Are these crimes more serious than crimes committed by men against women? No.

But is it reasonable for companies to prevent groups that engage in such behavior from representing their brand? Yes.

​3. The “Insecurity” Narrative

Megalia and Womad are quite strategic. They frame the backlash against the 🤏 symbol as proof of “incel insecurity about small penises.” This narrative works well on foreigners who lack context, but it doesn’t align with the reality in South Korea.

​It’s similar to the absurd internet myth where some Chinese netizens mock South Koreans by saying, “They are so poor they can’t even afford watermelon”, a rumor that sounds plausible only to those who know absolutely nothing about the reality of the country.

​Most South Korean men aren’t getting angry because they genuinely feel insecure about their size. They are boycotting the symbol as a protest against the hate group actively operating within the brands and media they consume.

Think about it rationally. If you are a man, would you genuinely react with such rage to a 🤏 emoji? Even setting aside the fact that this trope is serious sexual harassment and a long-standing racist stereotype against East Asian men (which is statistically false anyway), the “insecurity” narrative makes zero logical sense.
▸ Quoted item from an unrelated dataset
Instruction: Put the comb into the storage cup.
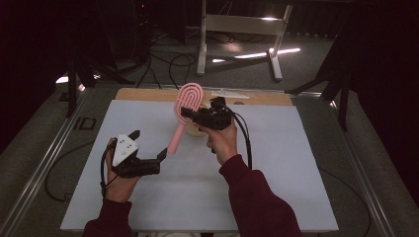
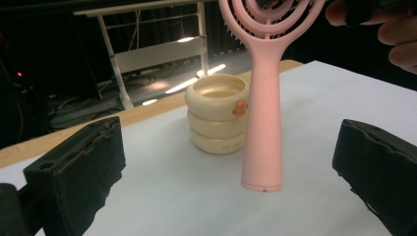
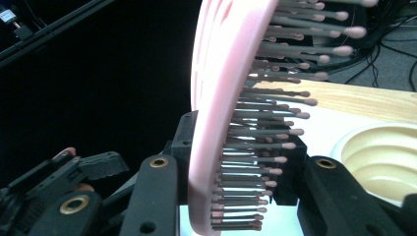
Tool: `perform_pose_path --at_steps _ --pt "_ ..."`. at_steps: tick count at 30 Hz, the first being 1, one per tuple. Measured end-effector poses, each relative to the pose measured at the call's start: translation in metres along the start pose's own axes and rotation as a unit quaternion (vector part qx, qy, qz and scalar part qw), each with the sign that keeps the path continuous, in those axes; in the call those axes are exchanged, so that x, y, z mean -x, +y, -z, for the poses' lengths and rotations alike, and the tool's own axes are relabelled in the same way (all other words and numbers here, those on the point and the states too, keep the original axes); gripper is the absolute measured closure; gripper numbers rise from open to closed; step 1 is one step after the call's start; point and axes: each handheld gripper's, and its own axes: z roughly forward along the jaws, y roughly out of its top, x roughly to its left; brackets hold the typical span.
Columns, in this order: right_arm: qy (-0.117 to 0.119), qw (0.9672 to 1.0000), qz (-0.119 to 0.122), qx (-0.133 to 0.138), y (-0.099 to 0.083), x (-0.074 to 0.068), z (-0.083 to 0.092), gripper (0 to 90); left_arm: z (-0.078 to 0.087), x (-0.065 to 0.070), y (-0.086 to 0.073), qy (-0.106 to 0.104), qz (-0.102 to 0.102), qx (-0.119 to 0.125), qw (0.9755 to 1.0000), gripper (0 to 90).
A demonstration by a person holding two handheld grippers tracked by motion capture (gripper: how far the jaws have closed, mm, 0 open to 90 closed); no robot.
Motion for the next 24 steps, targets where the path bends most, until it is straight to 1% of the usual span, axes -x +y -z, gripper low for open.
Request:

​The fact that foreigners are seriously discussing this tweet (Clearly written by someone pretending to be a South Korean man and it was not even serious) just highlights the absurdity of this entire situation.

​I have observed these online boycotts for a long time. South Korean men are fighting against the symbol because it represents Megalia/Womad (the hate group), not because they are personally hurt or insecure about their bodies.

​Let’s be real. If men were truly insecure about their size, would they really go around the internet publicizing this symbol and drawing more attention to it? That is simply not how anyone deals with deep-seated physical insecurities.

​4. Conclusion

​The boycott was never about insecurity of Korean men; it is about holding a hate group accountable. Just as a company would fire an employee for flashing a white supremacist sign, South Korean companies are removing symbols linked to groups that celebrate child abuse, transphobia, and sexual crimes.

​If you are a feminist who supports women’s rights, you should be wary of supporting Megalia or Womad. They are essentially the mirror image of the far-right incels they claim to fight. Criticizing misogyny is necessary, but supporting hate groups that commit the very crimes they claim to oppose only damages the credibility of the movement.

I have tried my best to describe the situation as factually and objectively as possible. If there are any inaccuracies in what I’ve written, please let me know.